What is a living will? In this article we will explain living wills in Illinois and discuss using a Living Will to provide for end of life instruction.  This article is the fifth in a series of nine articles explaining the Eight Goals of a Good Estate Plan.  

In our previous article, we discussed using a Healthcare Power of Attorney to appoint an agent to make healthcare decisions on your behalf if you are mentally incompetent.  A Living Will is a tool used to make the decision, while you are still mentally competent, to terminate life-sustaining treatment in the event that you are in an irreversible vegetative state.  The Living Will takes this decision out of the hands of your healthcare agent.

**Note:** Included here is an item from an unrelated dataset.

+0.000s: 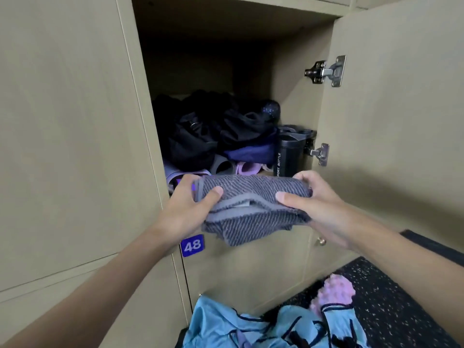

​If you have a Living Will in your medical file, your physician is instructed to terminate life-sustaining treatment if you are in a vegetative state and the doctor does not believe that there is any continued purpose to life-sustaining treatment other than keeping you perpetually in that vegetative state.  Essentially, the doctor will terminate life support if he or she does not believe there is a realistic chance of bringing you out of a coma.  In the absence of a Living Will, your healthcare agent or next of kin (in the absence of a Healthcare Power of Attorney) would be charged with making the decision of whether to continue life-sustaining treatment.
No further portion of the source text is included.